**Problem requirements**: What you return must match the listing below exactly, minus any pictures.

**Data provided**:
--------------------
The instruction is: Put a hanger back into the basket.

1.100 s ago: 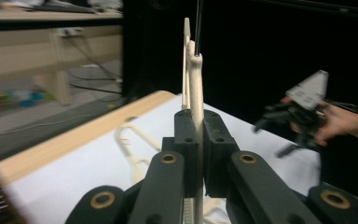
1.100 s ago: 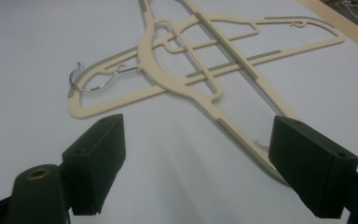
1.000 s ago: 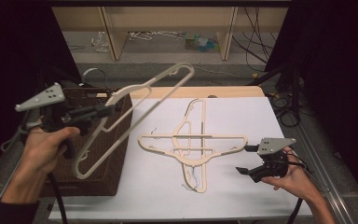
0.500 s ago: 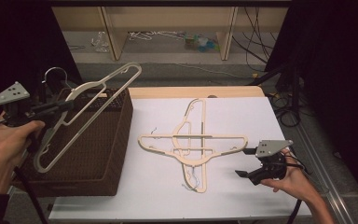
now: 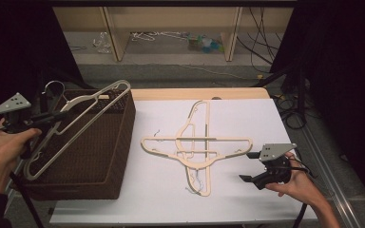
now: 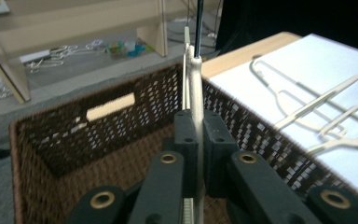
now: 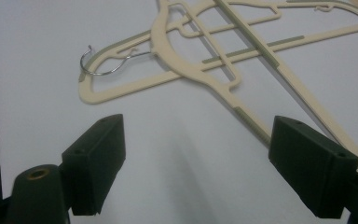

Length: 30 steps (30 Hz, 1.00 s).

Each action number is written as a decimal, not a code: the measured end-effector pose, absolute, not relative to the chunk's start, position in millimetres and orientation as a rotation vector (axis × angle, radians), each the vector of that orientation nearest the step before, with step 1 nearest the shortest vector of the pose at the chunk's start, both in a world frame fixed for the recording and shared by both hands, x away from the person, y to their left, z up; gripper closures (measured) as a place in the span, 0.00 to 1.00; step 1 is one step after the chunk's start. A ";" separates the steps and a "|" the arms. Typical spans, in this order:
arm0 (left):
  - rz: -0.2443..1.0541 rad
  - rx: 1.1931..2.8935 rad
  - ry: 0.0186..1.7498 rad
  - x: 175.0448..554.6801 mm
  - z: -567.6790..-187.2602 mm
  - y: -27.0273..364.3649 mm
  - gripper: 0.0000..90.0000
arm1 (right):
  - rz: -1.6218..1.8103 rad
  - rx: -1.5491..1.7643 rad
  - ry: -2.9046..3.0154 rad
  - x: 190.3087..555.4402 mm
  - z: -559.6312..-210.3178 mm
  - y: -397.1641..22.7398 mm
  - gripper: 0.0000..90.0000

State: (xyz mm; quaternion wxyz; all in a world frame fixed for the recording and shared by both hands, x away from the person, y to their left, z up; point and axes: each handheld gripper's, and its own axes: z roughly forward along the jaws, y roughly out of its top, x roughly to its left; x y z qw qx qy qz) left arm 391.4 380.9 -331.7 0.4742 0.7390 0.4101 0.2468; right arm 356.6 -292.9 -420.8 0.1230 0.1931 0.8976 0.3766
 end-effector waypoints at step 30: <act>0.495 1.911 1.235 409.7 -399.3 386.6 0.93 | 1.068 0.548 2.656 356.3 -426.0 -289.7 0.22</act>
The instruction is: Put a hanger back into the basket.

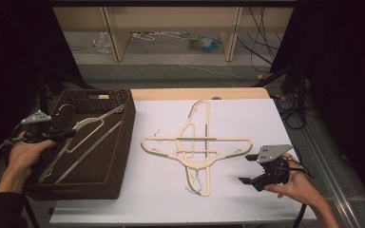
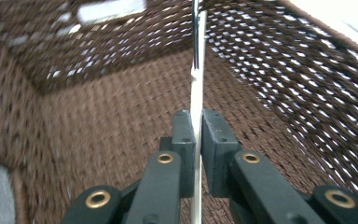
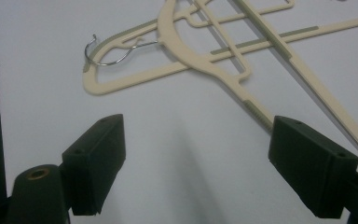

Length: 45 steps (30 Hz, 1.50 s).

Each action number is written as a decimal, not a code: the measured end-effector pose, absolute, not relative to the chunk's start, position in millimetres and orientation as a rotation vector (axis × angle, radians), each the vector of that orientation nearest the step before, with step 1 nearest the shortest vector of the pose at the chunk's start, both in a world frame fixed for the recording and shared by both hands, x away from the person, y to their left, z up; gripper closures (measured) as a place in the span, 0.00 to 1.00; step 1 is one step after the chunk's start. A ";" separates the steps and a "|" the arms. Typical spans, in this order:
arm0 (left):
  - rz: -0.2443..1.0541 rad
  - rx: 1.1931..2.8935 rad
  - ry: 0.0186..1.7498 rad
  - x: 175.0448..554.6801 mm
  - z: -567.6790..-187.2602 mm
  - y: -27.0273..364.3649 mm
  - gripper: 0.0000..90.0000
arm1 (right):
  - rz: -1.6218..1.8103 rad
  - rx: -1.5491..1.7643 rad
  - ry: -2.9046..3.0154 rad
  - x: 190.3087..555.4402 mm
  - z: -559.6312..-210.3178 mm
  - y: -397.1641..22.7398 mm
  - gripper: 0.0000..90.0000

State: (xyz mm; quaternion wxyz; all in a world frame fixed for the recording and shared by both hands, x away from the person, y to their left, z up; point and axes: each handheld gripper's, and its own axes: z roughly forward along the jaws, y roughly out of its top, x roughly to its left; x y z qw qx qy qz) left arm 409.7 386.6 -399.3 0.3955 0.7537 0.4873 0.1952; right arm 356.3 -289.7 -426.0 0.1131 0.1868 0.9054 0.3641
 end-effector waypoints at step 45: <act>0.438 1.792 0.813 292.1 -363.7 186.8 0.20 | 1.080 0.527 2.658 359.0 -430.9 -284.8 0.22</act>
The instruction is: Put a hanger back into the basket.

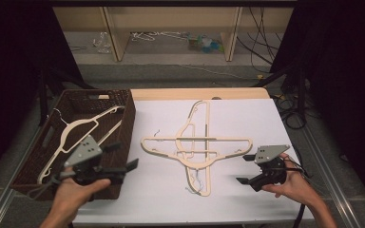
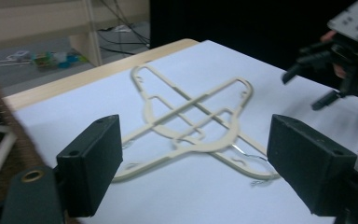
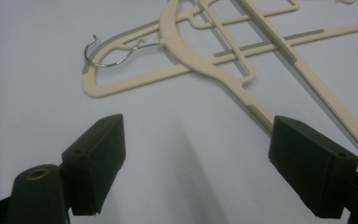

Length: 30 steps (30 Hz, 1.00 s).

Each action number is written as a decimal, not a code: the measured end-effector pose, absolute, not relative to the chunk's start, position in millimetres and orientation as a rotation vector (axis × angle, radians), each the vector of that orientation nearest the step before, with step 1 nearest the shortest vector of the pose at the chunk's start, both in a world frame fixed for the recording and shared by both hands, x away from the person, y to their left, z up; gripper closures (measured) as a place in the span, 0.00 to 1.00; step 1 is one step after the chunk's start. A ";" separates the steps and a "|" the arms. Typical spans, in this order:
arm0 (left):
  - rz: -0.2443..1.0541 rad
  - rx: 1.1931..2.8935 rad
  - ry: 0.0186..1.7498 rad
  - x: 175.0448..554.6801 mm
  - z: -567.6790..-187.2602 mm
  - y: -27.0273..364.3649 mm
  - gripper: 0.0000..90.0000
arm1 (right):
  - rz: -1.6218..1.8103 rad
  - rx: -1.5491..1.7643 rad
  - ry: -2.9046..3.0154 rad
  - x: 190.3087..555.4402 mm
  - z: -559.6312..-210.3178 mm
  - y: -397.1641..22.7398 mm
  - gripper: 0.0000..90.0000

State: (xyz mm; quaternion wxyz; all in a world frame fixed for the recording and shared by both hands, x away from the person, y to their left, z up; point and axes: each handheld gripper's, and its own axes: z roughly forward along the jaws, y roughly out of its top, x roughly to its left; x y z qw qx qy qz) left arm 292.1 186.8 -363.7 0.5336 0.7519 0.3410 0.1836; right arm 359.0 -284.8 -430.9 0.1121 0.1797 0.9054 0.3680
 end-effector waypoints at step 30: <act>0.354 1.922 0.700 271.4 -451.0 138.4 0.19 | 1.010 0.561 2.648 400.7 -445.9 -269.8 0.26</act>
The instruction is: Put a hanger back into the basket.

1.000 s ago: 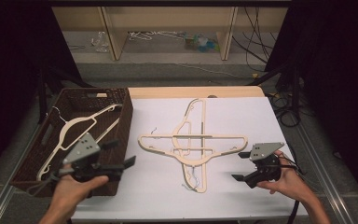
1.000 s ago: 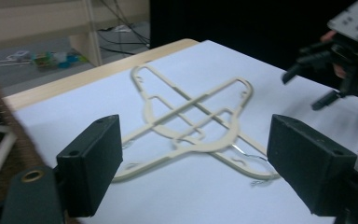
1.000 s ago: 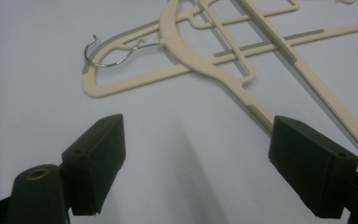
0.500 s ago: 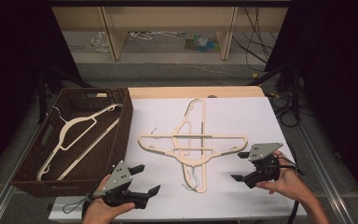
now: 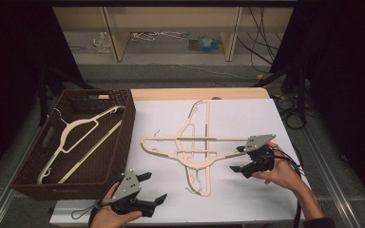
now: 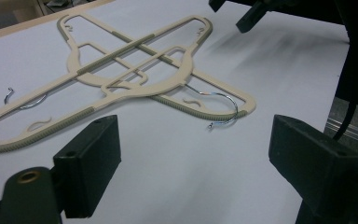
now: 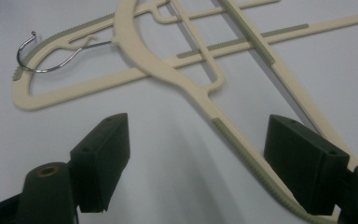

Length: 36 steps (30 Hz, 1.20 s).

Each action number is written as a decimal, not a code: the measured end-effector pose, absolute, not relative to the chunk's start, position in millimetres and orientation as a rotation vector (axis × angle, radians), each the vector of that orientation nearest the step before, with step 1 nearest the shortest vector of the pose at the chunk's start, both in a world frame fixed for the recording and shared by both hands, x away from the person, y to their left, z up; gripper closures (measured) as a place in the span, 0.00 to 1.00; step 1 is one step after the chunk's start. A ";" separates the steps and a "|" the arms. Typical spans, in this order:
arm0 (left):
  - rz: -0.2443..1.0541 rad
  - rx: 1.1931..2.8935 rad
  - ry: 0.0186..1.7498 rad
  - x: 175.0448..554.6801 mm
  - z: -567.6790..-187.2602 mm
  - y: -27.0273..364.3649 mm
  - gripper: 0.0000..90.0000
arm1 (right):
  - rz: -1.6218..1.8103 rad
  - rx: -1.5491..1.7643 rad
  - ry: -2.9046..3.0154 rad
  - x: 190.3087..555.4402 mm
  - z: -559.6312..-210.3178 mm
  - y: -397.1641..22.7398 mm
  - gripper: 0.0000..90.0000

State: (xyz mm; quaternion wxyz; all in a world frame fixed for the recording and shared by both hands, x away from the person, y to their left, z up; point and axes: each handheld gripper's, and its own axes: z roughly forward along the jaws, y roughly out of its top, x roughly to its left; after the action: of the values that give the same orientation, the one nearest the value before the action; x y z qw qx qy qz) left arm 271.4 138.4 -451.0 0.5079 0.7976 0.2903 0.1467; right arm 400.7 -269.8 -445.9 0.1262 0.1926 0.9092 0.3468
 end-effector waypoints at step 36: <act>0.339 1.942 0.702 272.6 -454.9 138.8 0.20 | 0.787 0.266 2.971 428.6 -468.3 -249.8 0.83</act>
State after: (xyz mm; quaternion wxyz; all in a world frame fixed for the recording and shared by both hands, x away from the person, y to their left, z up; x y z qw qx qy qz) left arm 272.6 138.8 -454.9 0.5009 0.8032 0.2904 0.1403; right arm 428.6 -249.8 -468.3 0.0281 0.0860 0.9627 0.2551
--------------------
**Solved problem**:
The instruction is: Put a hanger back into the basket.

1.100 s ago: 
1.100 s ago: 
1.000 s ago: 
0.500 s ago: 
now: 
now: 
now: 

Length: 30 steps (30 Hz, 1.00 s).

Each action number is written as a decimal, not a code: the measured end-effector pose, absolute, not relative to the chunk's start, position in millimetres and orientation as a rotation vector (axis × angle, radians), each the vector of that orientation nearest the step before, with step 1 nearest the shortest vector of the pose at the chunk's start, both in a world frame fixed for the recording and shared by both hands, x away from the person, y to their left, z up; gripper closures (measured) as a place in the span, 0.00 to 1.00; step 1 is one step after the chunk's start. A ";" separates the steps and a "|" the arms. Typical spans, in this order:
arm0 (left):
  - rz: -0.2443..1.0541 rad
  - rx: 1.1931..2.8935 rad
  - ry: 0.0186..1.7498 rad
  - x: 175.0448..554.6801 mm
  - z: -567.6790..-187.2602 mm
  - y: -27.0273..364.3649 mm
  - gripper: 0.0000..90.0000
arm1 (right):
  - rz: -1.6218..1.8103 rad
  - rx: -1.5491..1.7643 rad
  - ry: -2.9046..3.0154 rad
  - x: 190.3087..555.4402 mm
  - z: -559.6312..-210.3178 mm
  - y: -397.1641..22.7398 mm
  - gripper: 0.0000..90.0000

State: (xyz mm; quaternion wxyz; all in a world frame fixed for the recording and shared by both hands, x away from the person, y to their left, z up; point and axes: each handheld gripper's, and its own axes: z roughly forward along the jaws, y roughly out of its top, x roughly to its left; x y z qw qx qy qz) left arm 391.4 380.9 -331.7 0.4742 0.7390 0.4101 0.2468; right arm 356.6 -292.9 -420.8 0.1230 0.1931 0.8976 0.3766
 end-effector waypoints at step 30: <act>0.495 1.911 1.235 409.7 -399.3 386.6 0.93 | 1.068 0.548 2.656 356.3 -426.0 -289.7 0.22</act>
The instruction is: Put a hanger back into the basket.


Length: 45 steps (30 Hz, 1.50 s).

Each action number is written as a decimal, not a code: the measured end-effector pose, absolute, not relative to the chunk's start, position in millimetres and orientation as a rotation vector (axis × angle, radians), each the vector of that orientation nearest the step before, with step 1 nearest the shortest vector of the pose at the chunk's start, both in a world frame fixed for the recording and shared by both hands, x away from the person, y to their left, z up; gripper closures (measured) as a place in the span, 0.00 to 1.00; step 1 is one step after the chunk's start. A ";" separates the steps and a "|" the arms. Typical spans, in this order:
arm0 (left):
  - rz: -0.2443..1.0541 rad
  - rx: 1.1931..2.8935 rad
  - ry: 0.0186..1.7498 rad
  - x: 175.0448..554.6801 mm
  - z: -567.6790..-187.2602 mm
  - y: -27.0273..364.3649 mm
  - gripper: 0.0000..90.0000
arm1 (right):
  - rz: -1.6218..1.8103 rad
  - rx: -1.5491..1.7643 rad
  - ry: -2.9046..3.0154 rad
  - x: 190.3087..555.4402 mm
  - z: -559.6312..-210.3178 mm
  - y: -397.1641..22.7398 mm
  - gripper: 0.0000..90.0000

State: (xyz mm; quaternion wxyz; all in a world frame fixed for the recording and shared by both hands, x away from the person, y to their left, z up; point and axes: each handheld gripper's, and its own axes: z roughly forward along the jaws, y roughly out of its top, x roughly to its left; x y z qw qx qy qz) left arm 409.7 386.6 -399.3 0.3955 0.7537 0.4873 0.1952; right arm 356.3 -289.7 -426.0 0.1131 0.1868 0.9054 0.3641
 end-effector waypoints at step 45: <act>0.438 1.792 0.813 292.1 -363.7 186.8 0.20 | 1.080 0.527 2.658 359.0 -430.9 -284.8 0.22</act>
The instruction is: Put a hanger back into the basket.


Length: 30 steps (30 Hz, 1.00 s).

Each action number is written as a decimal, not a code: the measured end-effector pose, absolute, not relative to the chunk's start, position in millimetres and orientation as a rotation vector (axis × angle, radians), each the vector of that orientation nearest the step before, with step 1 nearest the shortest vector of the pose at the chunk's start, both in a world frame fixed for the recording and shared by both hands, x away from the person, y to their left, z up; gripper closures (measured) as a place in the span, 0.00 to 1.00; step 1 is one step after the chunk's start. A ";" separates the steps and a "|" the arms. Typical spans, in this order:
arm0 (left):
  - rz: -0.2443..1.0541 rad
  - rx: 1.1931..2.8935 rad
  - ry: 0.0186..1.7498 rad
  - x: 175.0448..554.6801 mm
  - z: -567.6790..-187.2602 mm
  - y: -27.0273..364.3649 mm
  - gripper: 0.0000..90.0000
arm1 (right):
  - rz: -1.6218..1.8103 rad
  - rx: -1.5491..1.7643 rad
  - ry: -2.9046..3.0154 rad
  - x: 190.3087..555.4402 mm
  - z: -559.6312..-210.3178 mm
  - y: -397.1641..22.7398 mm
  - gripper: 0.0000..90.0000

State: (xyz mm; quaternion wxyz; all in a world frame fixed for the recording and shared by both hands, x away from the person, y to their left, z up; point and axes: each handheld gripper's, and its own axes: z roughly forward along the jaws, y roughly out of its top, x roughly to its left; x y z qw qx qy qz) left arm 292.1 186.8 -363.7 0.5336 0.7519 0.3410 0.1836; right arm 359.0 -284.8 -430.9 0.1121 0.1797 0.9054 0.3680
 end-effector waypoints at step 30: <act>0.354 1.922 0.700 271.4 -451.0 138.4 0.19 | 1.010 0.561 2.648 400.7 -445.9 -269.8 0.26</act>
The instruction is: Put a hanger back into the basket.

1.000 s ago: 
1.000 s ago: 
1.000 s ago: 
0.500 s ago: 
now: 
now: 
now: 

Length: 36 steps (30 Hz, 1.20 s).

Each action number is written as a decimal, not a code: the measured end-effector pose, absolute, not relative to the chunk's start, position in millimetres and orientation as a rotation vector (axis × angle, radians), each the vector of that orientation nearest the step before, with step 1 nearest the shortest vector of the pose at the chunk's start, both in a world frame fixed for the recording and shared by both hands, x away from the person, y to their left, z up; gripper closures (measured) as a place in the span, 0.00 to 1.00; step 1 is one step after the chunk's start. A ";" separates the steps and a "|" the arms. Typical spans, in this order:
arm0 (left):
  - rz: -0.2443..1.0541 rad
  - rx: 1.1931..2.8935 rad
  - ry: 0.0186..1.7498 rad
  - x: 175.0448..554.6801 mm
  - z: -567.6790..-187.2602 mm
  - y: -27.0273..364.3649 mm
  - gripper: 0.0000..90.0000
arm1 (right):
  - rz: -1.6218..1.8103 rad
  - rx: -1.5491..1.7643 rad
  - ry: -2.9046..3.0154 rad
  - x: 190.3087..555.4402 mm
  - z: -559.6312..-210.3178 mm
  - y: -397.1641..22.7398 mm
  - gripper: 0.0000..90.0000

State: (xyz mm; quaternion wxyz; all in a world frame fixed for the recording and shared by both hands, x away from the person, y to their left, z up; point and axes: each handheld gripper's, and its own axes: z roughly forward along the jaws, y roughly out of its top, x roughly to its left; after the action: of the values that give the same orientation, the one nearest the value before the action; x y z qw qx qy qz) left arm 271.4 138.4 -451.0 0.5079 0.7976 0.2903 0.1467; right arm 400.7 -269.8 -445.9 0.1262 0.1926 0.9092 0.3468
 end-effector waypoints at step 36: <act>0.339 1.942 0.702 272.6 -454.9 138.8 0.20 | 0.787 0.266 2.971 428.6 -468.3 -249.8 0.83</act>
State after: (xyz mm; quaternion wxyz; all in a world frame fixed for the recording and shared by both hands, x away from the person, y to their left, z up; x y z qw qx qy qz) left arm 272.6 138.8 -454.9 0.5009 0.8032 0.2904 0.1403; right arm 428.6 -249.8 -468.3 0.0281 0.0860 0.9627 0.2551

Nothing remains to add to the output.